村を離れるのが怖い。それはヴァルトにとっても同じことだ。
「できるさ。三人で力を合わせれば、どんな恐ろしいことも、どんな辛いことも乗り越えられる」
「ヴァルトの言う通りだよ」
いつの間に目覚めたのかドニがやって来て会話に加わった。昨夜はだいぶ調子に乗って酒を飲んでいたはずなのに、けろりとした顔をしている。ドニには大酒飲みの才能があるのかもしれないとヴァルトは思った。
「僕らはいつだって三人で悪戯してきたじゃないか。そのたびに大人たちに叱られてばっかりだけど、ヴァルトとジョスランがいれば、僕はなんだってできると思えるんだ。だからきっと、お母さんたちの行方もわかるよ。この村でまた幸せに暮らせるよ」
「……ドニ」
「そうか、そうだよな」ジョスランはこっそり目頭を拭った。「こんな素晴らしい友人がいるのに、俺はいったいなにを臆病になってたんだ。ドニの度胸と、ヴァルトの知恵と、俺の美貌があれば世界征服も夢じゃない!」
「言い過ぎだよ、ジョスラン」
三人は声を立てて笑った。旅立ちの不安をかき消すように、笑い声は残り火のくすぶる巨大な焚き火の上を風となって通り過ぎた。
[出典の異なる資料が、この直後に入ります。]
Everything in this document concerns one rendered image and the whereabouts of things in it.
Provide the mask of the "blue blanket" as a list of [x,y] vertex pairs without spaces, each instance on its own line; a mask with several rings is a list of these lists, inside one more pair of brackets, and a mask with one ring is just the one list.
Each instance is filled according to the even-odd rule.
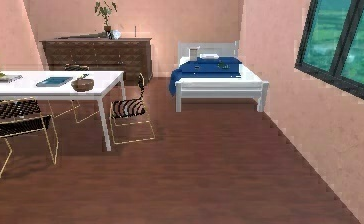
[[235,57],[219,57],[218,59],[202,59],[187,61],[173,70],[170,76],[169,92],[176,94],[175,83],[181,78],[237,78],[242,64]]

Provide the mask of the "dark brown chest of drawers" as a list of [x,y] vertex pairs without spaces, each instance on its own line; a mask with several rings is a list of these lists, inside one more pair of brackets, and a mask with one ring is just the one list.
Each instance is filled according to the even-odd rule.
[[66,64],[88,66],[92,71],[123,71],[124,81],[135,84],[141,73],[148,83],[153,77],[150,38],[62,38],[43,40],[49,69]]

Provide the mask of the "brown wooden bowl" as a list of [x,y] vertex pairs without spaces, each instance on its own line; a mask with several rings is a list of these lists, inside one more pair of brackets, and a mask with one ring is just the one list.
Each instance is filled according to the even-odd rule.
[[83,74],[81,77],[71,82],[72,88],[77,92],[86,92],[94,87],[94,80],[89,78],[88,74]]

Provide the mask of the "green potted house plant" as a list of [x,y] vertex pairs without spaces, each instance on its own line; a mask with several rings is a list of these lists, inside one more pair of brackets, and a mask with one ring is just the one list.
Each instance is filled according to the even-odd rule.
[[117,11],[117,5],[115,2],[107,3],[106,1],[96,1],[94,6],[94,13],[97,16],[101,16],[104,21],[104,31],[110,32],[111,25],[109,24],[109,17],[113,12]]

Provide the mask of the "blue book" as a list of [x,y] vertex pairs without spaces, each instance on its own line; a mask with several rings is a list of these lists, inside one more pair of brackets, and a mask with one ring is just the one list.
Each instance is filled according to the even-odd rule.
[[37,87],[60,87],[69,81],[72,80],[72,77],[49,77],[41,82],[36,84]]

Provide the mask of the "white table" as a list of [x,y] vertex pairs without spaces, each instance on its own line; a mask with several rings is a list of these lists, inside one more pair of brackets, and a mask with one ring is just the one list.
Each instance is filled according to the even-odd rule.
[[[80,100],[96,101],[101,118],[106,150],[111,150],[107,119],[103,98],[116,84],[121,85],[122,97],[126,98],[123,71],[5,71],[7,75],[21,75],[22,78],[11,83],[0,83],[0,100],[33,97],[36,100]],[[92,90],[77,92],[70,83],[60,87],[37,87],[36,84],[50,77],[72,77],[73,79],[87,74],[94,80]]]

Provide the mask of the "black framed window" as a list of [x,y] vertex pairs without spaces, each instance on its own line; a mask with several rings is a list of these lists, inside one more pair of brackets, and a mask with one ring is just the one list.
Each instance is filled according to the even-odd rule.
[[295,68],[364,100],[364,0],[311,0]]

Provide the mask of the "grey book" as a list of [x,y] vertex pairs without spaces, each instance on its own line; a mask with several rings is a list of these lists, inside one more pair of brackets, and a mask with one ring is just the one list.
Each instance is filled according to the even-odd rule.
[[23,78],[22,75],[4,75],[0,77],[0,83],[11,83]]

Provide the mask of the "white bed frame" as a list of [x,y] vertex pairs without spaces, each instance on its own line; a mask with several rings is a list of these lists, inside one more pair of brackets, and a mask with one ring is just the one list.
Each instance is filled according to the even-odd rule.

それぞれの父親が事前に用意してくれていた荷物を持って村を離れたのは、二日酔いのなくなった翌朝のことだった。姿の見えなくなるまで大きく手を振って、三人は街へとつながる道を歩きはじめた。
「ここからは長い道のりになる」
ヴァルトは遠く最初の目的地のある方角をながめながら言った。
「約束しよう。おれたちはどんなときでも友達で、お互いに助け合うと」
「うん」
固く交わされた握手は昇りはじめたばかりの朝日に明るく照らしだされていた。